The first lens group G1 is cemented with a biconvex positive lens L11, a biconvex positive lens L12, a biconvex positive lens L13, and a biconcave negative lens L14, arranged in order from the object side. and a lens.

The second lens group G2 is composed of a cemented lens composed of a positive meniscus lens L21 having a concave surface facing the object side and a biconcave negative lens L22 arranged in order from the object side.
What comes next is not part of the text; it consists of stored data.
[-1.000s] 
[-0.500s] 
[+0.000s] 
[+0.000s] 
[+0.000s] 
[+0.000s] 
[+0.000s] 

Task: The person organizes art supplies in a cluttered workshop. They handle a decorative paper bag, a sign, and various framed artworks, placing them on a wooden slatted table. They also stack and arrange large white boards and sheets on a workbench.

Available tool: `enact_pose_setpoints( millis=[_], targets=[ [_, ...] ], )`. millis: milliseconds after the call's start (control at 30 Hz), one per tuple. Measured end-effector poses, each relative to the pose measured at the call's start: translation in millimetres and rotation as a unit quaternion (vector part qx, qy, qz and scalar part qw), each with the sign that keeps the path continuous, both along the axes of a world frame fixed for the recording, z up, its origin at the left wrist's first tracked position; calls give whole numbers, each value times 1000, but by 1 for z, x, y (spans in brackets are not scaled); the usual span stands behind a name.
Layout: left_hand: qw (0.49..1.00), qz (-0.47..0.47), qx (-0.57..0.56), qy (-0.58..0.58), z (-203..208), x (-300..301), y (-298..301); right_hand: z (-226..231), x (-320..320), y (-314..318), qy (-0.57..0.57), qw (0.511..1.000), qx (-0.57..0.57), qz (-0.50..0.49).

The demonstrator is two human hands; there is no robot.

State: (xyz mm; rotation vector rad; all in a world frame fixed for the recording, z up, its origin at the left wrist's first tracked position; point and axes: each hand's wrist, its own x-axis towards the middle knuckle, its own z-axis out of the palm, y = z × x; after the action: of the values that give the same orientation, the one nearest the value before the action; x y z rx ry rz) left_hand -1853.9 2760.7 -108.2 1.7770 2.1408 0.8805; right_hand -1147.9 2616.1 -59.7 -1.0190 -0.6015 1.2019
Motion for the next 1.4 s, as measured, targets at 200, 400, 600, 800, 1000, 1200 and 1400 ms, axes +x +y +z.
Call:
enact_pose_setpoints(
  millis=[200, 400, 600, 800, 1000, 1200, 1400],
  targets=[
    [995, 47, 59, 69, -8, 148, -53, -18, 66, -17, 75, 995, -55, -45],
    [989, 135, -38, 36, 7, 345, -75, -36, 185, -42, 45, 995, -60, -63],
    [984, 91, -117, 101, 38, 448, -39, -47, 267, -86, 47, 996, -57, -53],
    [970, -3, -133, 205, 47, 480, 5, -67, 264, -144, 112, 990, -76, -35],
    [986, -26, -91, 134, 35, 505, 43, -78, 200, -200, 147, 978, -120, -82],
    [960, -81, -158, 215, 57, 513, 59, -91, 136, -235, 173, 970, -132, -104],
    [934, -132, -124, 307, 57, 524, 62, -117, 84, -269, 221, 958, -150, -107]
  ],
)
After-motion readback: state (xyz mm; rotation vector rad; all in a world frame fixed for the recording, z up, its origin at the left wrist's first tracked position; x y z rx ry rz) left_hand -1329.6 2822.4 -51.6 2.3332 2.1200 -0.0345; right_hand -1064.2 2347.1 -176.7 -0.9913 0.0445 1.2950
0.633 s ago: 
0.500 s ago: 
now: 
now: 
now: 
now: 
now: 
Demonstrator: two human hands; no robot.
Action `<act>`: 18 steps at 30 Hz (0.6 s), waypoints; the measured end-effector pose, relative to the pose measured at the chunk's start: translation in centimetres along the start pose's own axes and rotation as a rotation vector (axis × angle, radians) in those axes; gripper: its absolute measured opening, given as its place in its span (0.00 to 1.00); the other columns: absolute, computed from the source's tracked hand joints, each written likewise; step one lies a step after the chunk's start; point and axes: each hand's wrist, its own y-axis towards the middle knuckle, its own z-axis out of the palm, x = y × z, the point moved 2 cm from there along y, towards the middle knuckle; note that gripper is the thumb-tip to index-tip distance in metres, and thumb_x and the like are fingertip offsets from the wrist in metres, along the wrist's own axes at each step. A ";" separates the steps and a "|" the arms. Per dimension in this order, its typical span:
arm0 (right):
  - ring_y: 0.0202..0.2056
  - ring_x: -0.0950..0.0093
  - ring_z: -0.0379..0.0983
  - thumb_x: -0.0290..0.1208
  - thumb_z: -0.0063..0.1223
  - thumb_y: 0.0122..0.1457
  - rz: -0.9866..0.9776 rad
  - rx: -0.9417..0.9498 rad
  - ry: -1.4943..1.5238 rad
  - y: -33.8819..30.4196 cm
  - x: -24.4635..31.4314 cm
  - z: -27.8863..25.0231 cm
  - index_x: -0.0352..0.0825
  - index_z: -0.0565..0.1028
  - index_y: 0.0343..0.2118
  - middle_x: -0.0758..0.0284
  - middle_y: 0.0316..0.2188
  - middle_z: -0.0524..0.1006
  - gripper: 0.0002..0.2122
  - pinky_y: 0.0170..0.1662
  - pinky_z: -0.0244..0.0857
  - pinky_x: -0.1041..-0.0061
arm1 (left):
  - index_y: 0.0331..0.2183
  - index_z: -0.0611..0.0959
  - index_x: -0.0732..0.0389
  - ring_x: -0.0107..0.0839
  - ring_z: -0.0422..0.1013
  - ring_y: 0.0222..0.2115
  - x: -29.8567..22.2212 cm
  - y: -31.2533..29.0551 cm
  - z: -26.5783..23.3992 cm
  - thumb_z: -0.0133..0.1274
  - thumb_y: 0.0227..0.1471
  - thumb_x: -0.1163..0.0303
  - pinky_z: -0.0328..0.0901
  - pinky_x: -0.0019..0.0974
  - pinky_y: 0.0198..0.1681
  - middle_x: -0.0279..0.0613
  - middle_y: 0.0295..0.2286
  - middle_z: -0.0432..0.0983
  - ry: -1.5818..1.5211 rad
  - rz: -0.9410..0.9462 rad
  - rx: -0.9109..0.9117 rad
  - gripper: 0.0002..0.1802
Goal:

The third lens group G3 includes a double convex positive lens L31, a cemented lens composed of a double convex positive lens L32 and a double concave negative lens L33, and a double convex positive lens, arranged in order from the object side. L34, a cemented lens composed of a biconcave negative lens L35 and a positive meniscus lens L36 having a convex surface facing the object side, and a cemented lens composed of a biconcave negative lens L37 and a biconvex positive lens L38. Configured. An image plane I is arranged on the image side of the third lens group G3. An aperture stop S is arranged between the negative lens L33 and the positive lens L34 in the third lens group G3. In this embodiment, the positive lens L38 of the third lens group G3 corresponds to the image side lens, and the negative lens L37 of the third lens group G3 corresponds to the negative lens that satisfies the conditional expressions (1) to (3). .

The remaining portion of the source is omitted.